» What the exercise asks: Using the data that follows, return exactly the lines from the one that contains "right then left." through the one that contains "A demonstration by", ends included.
____ The data
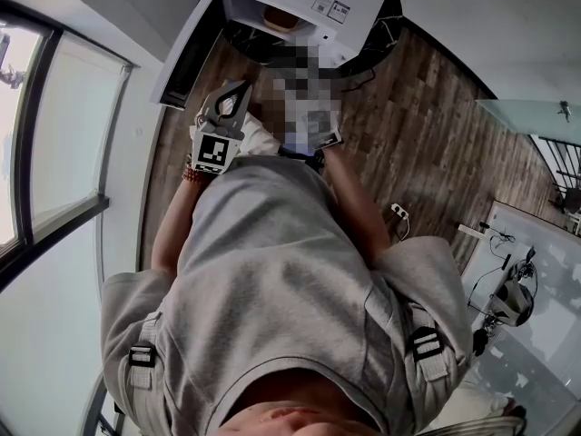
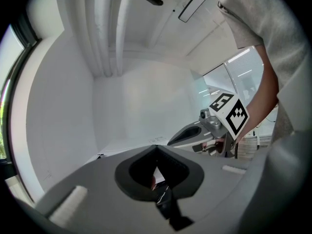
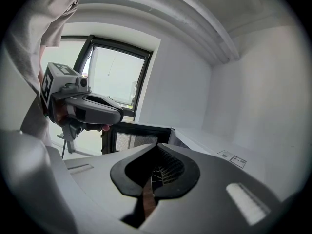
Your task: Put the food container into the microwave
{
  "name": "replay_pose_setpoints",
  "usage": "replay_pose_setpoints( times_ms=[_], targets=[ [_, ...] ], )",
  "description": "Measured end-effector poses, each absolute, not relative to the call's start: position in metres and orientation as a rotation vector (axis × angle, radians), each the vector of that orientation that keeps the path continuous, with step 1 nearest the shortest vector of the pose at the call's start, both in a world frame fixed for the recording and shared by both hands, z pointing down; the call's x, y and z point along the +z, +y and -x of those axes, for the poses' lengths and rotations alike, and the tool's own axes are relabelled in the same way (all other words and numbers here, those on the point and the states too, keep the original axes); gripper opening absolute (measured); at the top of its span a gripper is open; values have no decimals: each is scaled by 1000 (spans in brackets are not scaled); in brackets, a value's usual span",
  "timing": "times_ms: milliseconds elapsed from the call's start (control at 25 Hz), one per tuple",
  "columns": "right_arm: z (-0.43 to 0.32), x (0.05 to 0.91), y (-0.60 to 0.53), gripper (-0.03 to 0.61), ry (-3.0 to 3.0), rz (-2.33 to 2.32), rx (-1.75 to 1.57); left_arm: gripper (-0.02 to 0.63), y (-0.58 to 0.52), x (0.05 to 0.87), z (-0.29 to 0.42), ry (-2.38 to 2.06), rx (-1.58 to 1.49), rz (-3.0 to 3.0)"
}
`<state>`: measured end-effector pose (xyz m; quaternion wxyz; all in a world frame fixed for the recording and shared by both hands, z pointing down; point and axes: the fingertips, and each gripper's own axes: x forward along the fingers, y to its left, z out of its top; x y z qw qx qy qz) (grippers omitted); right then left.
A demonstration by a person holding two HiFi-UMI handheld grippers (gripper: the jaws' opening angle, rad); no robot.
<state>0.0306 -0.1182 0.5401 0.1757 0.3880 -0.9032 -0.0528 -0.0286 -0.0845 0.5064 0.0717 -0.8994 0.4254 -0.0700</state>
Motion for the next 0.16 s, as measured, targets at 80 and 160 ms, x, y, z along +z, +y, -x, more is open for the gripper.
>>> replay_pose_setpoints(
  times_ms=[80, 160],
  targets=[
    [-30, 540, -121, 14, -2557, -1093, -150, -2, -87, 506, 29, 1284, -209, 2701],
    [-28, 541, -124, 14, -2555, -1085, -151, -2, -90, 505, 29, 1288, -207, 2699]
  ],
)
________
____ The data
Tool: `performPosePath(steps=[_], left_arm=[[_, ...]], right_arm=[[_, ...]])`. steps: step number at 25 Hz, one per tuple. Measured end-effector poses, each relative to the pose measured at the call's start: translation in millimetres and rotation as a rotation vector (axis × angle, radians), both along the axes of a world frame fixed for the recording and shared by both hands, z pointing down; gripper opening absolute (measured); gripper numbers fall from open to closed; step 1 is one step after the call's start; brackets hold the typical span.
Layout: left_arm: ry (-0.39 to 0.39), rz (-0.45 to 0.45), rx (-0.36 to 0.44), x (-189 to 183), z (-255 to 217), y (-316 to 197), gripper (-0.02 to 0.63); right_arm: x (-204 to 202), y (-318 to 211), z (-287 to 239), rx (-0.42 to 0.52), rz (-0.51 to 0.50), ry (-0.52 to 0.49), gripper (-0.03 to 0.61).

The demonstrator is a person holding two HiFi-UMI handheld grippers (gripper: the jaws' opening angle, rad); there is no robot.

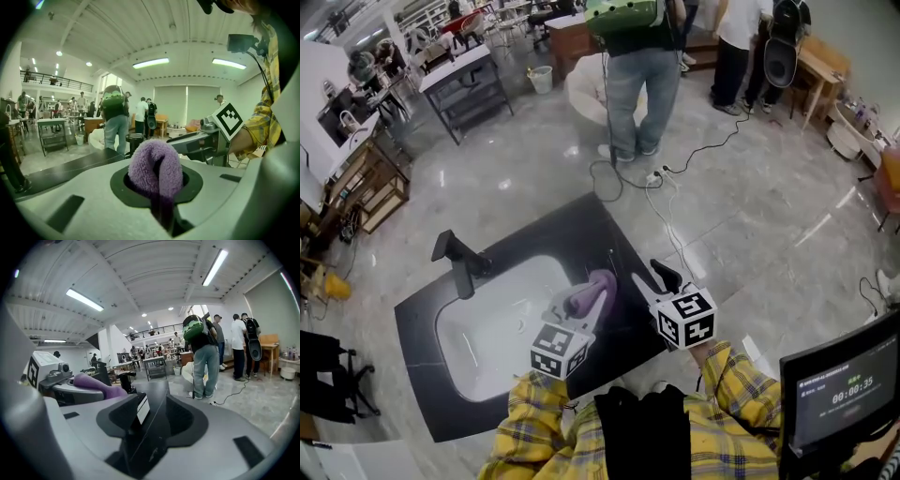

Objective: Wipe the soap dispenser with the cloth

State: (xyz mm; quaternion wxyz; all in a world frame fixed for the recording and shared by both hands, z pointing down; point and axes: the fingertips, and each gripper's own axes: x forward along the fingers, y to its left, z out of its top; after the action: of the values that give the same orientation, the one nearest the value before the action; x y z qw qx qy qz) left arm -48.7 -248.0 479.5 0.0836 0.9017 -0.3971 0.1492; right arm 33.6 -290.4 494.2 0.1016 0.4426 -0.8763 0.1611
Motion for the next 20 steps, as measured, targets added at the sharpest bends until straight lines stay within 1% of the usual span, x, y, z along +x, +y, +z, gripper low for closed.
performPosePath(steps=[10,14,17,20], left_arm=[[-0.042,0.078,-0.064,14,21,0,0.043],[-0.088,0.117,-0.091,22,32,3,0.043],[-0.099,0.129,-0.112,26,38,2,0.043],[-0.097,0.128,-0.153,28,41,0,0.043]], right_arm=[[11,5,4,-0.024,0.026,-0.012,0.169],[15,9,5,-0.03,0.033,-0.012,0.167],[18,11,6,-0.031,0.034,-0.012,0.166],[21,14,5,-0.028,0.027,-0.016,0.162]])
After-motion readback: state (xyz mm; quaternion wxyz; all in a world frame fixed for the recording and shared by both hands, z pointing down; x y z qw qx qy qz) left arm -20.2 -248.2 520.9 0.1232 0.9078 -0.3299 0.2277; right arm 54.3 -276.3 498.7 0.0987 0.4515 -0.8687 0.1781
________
» Your response:
`<state>`: measured end-effector pose (xyz m; quaternion wxyz; all in a world frame fixed for the recording and shared by both hands, z pointing down; point and axes: the fingertips, and each gripper's own axes: x forward along the fingers, y to its left, z out of its top; x y z qw qx qy qz) (grippers omitted); right then left.
A demonstration by a person holding two HiFi-UMI handheld grippers (gripper: the jaws' opening angle, rad); no robot.

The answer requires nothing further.